How does the Quarantine function by an anti-malware software works?
Specifically, when a malware is placed in quarantine, how is that malware
rendered impotent? Is the quarantine escape-proof? Other than an accidental
restoration by the user, is there any risk to leaving a malware in quarantine
indefinitely? Can a malware be released back into the PC system if the
anti-malware software somehow malfunctions? Bottom line, should we delete a
malware from quarantine as soon as we are sure it’s not a false positive?
Even though “quarantine” is a common term among anti-malware tools, there’s
actually not a consistent definition of exactly what it means. As a result, I
can’t tell you specifically what your tool – or any tool for that matter – does
when it places something in quarantine.
However, knowing a little about how malware works, and a lot about how
Windows works, I can certainly cover the concepts that probably apply in most
cases.
]]>
Quarantine
Malware being quarantined in all likelihood means this:
-
The file identified as containing malware is moved to a folder that Windows would normally not look in – it’s not one of the standard places that Windows might look for programs to run, and it’s not referenced by other software on the machine.
-
The file is renamed. Much malware relies on the filename being similar to existing Windows files, and/or being a file type – such as “.exe” – that Windows would normally run as a program. Renaming the file removes both of those possibilities, preventing Windows from running the file, and making it obvious by it’s name that the file is in quarantine.
-
The file may also be marked as “hidden”, or (if on a file system that supports it) the permissions on it may be reset such that the file cannot be opened by normal system processes.
-
An especially sophisticated quarantine could also encrypt or encode the file so that even if it were somehow accessed it would remain meaningless.

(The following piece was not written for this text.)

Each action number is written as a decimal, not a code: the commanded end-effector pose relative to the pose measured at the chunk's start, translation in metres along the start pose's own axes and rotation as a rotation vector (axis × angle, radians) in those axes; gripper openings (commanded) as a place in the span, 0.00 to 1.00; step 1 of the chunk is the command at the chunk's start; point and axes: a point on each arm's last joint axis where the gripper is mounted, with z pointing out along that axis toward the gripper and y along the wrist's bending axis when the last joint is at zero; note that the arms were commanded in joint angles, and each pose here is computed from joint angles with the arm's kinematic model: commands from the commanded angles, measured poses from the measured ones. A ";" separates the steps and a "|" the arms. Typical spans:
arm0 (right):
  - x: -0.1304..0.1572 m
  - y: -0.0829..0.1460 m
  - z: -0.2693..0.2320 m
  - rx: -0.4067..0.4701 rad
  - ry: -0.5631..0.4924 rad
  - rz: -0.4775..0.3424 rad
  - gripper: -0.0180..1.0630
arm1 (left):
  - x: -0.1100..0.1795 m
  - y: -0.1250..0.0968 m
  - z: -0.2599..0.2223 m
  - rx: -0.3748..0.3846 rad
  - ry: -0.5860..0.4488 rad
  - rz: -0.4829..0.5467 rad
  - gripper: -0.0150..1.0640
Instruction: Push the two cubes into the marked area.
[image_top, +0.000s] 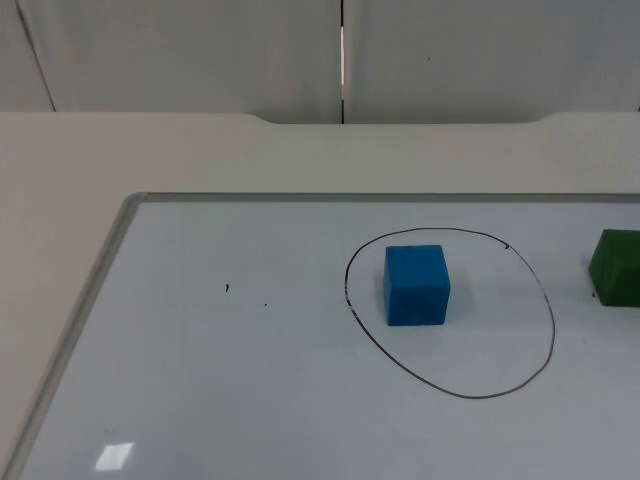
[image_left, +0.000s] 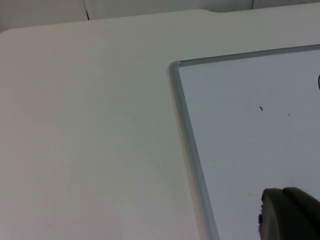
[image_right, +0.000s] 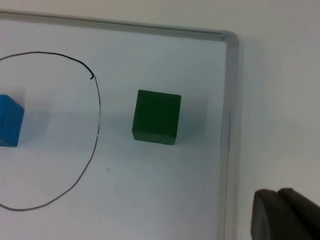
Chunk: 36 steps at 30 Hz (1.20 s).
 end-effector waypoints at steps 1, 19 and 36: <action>-0.008 0.000 0.011 0.002 0.006 0.015 0.02 | 0.001 -0.001 0.001 0.005 -0.003 -0.006 0.01; -0.013 0.009 0.146 -0.008 0.188 0.002 0.02 | 0.001 -0.001 0.001 0.005 -0.003 -0.006 0.01; 0.006 -0.004 0.214 0.016 0.218 0.019 0.02 | 0.001 -0.001 0.001 0.004 -0.003 -0.008 0.01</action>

By and large just moving the file is sufficient to remove the potential for harm. The additional steps are just that – additional steps that further ensure that the file will not be accidentally allowed to re-infect.

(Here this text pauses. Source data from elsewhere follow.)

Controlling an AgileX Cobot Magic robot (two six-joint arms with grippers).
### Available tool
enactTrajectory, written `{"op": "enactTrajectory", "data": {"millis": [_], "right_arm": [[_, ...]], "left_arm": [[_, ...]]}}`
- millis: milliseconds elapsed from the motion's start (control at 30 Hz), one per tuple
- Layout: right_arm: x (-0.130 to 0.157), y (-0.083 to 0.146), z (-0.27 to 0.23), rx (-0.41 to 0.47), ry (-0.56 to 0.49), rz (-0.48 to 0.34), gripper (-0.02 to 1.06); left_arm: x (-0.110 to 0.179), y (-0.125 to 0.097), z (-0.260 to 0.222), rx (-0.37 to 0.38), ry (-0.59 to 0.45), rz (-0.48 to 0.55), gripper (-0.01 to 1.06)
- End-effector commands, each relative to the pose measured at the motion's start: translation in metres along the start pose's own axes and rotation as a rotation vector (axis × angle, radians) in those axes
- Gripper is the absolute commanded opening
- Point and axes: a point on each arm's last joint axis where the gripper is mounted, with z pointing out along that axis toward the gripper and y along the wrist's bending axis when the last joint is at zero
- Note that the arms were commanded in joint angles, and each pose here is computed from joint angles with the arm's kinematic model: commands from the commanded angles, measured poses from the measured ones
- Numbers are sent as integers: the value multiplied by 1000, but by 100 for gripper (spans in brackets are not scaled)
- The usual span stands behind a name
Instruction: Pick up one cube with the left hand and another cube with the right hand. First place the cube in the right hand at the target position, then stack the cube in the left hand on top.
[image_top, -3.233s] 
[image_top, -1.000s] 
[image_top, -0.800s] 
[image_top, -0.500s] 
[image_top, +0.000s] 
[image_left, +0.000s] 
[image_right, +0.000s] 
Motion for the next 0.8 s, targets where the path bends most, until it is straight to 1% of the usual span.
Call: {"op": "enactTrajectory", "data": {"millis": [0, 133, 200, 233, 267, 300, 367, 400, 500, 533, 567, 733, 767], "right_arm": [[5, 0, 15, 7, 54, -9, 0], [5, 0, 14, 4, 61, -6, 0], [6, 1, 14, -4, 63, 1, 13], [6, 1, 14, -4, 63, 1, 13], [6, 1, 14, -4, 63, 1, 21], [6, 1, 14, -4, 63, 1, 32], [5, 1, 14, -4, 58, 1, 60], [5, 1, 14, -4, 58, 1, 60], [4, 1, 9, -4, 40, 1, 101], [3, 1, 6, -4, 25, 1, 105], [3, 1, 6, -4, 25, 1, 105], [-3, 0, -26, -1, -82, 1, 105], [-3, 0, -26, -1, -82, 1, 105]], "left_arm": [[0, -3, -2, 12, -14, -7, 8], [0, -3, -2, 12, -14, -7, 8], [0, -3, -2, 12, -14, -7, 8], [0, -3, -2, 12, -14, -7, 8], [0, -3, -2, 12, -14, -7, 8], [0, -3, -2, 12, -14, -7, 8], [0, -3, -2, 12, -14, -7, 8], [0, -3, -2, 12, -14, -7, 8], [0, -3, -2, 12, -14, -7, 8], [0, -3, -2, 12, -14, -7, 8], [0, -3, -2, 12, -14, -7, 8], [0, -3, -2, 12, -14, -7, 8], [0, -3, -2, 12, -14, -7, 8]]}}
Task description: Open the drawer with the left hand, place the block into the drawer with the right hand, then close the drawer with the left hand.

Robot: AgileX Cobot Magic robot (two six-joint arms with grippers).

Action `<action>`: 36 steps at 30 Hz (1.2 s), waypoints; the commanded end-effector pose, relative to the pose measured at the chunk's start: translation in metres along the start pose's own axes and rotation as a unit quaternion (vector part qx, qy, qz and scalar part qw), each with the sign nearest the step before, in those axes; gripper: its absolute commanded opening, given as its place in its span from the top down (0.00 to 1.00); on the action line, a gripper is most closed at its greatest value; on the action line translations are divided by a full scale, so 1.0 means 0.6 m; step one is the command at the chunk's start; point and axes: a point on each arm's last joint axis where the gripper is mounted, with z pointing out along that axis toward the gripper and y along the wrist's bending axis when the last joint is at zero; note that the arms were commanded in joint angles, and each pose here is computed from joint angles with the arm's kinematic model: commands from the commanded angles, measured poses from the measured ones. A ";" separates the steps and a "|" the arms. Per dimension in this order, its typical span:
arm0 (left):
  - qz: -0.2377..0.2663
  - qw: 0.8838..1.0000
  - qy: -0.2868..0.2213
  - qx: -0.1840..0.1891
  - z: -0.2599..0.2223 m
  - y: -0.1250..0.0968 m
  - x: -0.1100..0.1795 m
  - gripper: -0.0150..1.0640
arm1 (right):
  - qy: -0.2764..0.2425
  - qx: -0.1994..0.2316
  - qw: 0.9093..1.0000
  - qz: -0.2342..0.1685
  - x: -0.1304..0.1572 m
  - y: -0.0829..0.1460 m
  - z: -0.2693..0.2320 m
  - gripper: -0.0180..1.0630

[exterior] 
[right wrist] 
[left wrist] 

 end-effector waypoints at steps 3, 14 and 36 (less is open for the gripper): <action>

Malware Returning from the Grave
The only way I could see malware returning from quarantine would be:
-
You explicitly, manually restored it outside of the anti-malware software. This isn’t typically easy – you’ll have meant to do this for some reason.
-
The anti-malware software itself was accidentally instructed to do so – most have a “restore” function, and it’s possible I suppose to trigger that by accident.

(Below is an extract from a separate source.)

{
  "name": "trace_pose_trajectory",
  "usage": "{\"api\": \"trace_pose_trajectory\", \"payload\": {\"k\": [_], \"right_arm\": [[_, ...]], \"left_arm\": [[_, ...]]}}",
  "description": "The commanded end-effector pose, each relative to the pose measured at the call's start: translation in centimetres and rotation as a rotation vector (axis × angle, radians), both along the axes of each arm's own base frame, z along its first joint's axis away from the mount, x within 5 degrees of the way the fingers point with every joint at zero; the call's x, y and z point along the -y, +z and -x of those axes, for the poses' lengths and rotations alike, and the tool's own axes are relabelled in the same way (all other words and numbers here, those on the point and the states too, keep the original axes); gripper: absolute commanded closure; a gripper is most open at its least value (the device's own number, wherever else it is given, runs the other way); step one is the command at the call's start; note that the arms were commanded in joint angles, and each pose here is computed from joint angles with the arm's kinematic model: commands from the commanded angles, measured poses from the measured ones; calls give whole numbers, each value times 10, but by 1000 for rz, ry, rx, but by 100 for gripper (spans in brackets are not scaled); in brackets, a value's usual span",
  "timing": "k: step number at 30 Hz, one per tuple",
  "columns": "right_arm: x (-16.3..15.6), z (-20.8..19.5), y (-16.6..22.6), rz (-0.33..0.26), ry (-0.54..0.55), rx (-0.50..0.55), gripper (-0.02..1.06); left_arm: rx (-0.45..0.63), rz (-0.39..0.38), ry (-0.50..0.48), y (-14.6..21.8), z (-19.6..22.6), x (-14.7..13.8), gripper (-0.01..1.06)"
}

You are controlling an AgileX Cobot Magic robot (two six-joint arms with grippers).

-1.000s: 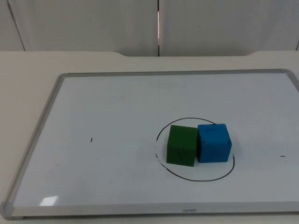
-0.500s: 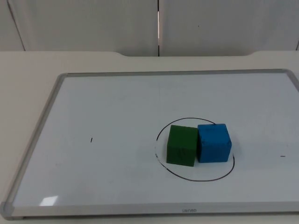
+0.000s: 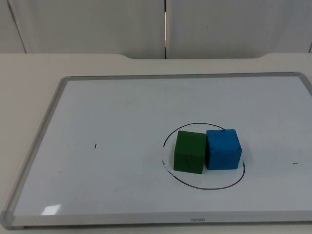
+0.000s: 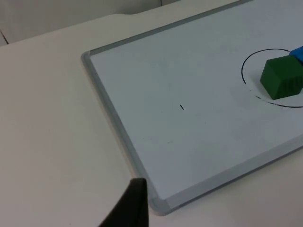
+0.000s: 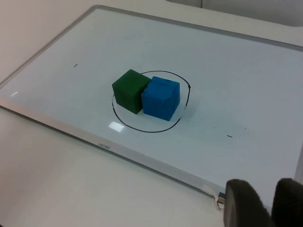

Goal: Push the two cubes into the marked area.

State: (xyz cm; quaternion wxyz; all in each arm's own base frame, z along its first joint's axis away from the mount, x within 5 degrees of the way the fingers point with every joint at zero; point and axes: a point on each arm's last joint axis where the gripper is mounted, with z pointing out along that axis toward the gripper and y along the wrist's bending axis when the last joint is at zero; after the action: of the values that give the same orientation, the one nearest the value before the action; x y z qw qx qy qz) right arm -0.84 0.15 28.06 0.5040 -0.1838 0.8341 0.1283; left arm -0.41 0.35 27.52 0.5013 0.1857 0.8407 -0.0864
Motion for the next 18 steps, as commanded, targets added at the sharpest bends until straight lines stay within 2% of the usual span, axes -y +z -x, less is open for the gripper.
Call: {"api": "trace_pose_trajectory", "payload": {"k": [1, 14, 17, 18], "right_arm": [[0, 0, -1, -3, -1, 1, 87], [0, 0, -1, -3, -1, 1, 87], [0, 0, -1, -3, -1, 1, 81], [0, 0, -1, -3, -1, 1, 73]], "left_arm": [[9, 3, 10, -1, -1, 0, 5], [9, 3, 10, -1, -1, 0, 5], [9, 3, 10, -1, -1, 0, 5], [9, 3, 10, -1, -1, 0, 5]]}}
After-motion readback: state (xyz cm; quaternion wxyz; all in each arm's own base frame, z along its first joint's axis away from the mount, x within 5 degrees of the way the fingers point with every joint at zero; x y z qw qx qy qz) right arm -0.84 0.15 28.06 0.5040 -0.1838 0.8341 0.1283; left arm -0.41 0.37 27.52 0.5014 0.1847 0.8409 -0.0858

I’m not aware of any malicious way that malware would return from the grave, other than simply getting infected again by whatever means your machine became infected in the first place.
As a result, I don’t see a pressing need to delete malware from quarantine; it’s just not likely to come back from there.
But then again I also don’t see a reason not to. Once you have determined that the file is infected malware and not a false positive why would you want to leave the file on your machine? There’s really no point, so in practice I would do just that – delete the files from quarantine after I’m sure that it’s safe to do so.
I was using Webroots and it would not let me delete the quarantined items. I now use Mcafee, and haven’t really tried. But, in case it doesn’t, is there a way to work around it?
27-Aug-2010
Why quarantine at all? Why not just nuke the offending files?
I have the same problem. How do you delete a file that your anti-virus wont allow you to? Also, at the moment my laptop is away having a `nasty` virus removed from it. When I expressed suprise that my Norton 360 hadn`t detected it, they said`Oh it detected it all right, but then it just quarantined it, leaving it to carry on infecting your system` Have I misunderstood what quarantining means? I didnt think so
27-Aug-2010
False positives are a pain. Often the only way to deal with them is to contact the anti-virus program maker.
I had a file that I knew wasn’t malware but Avast!
identified it as malware and quarantined it.
It was impossible to restore it (Avast would just remove it again).
It was a little program from a trusted source that I used frequently.
It took an email to Avast! along with providing them with info about the program and it’s source to fix this situation.
Avast!, after considering the info I supplied them
released an update later that day exempting that particular program, letting me reinstall it.
It took interacting with a human to rectify this situation.
Typo Alert: Leo wrote:
Just to point it out, Leo, in the text quoted above, I do believe when you said “it’s one“, that you actually meant to say “it’s not one“.
Please be more careful! :)
27-Aug-2010
Mark Dales asked:
Because God forbid the file in question should not only be not a virus, but actually be genuinely needed! That is why the better antivirus programs will quarantine rather than nuke — it gives the user a way to retrieve innocuous and/or needed files erroneously marked as dangerous.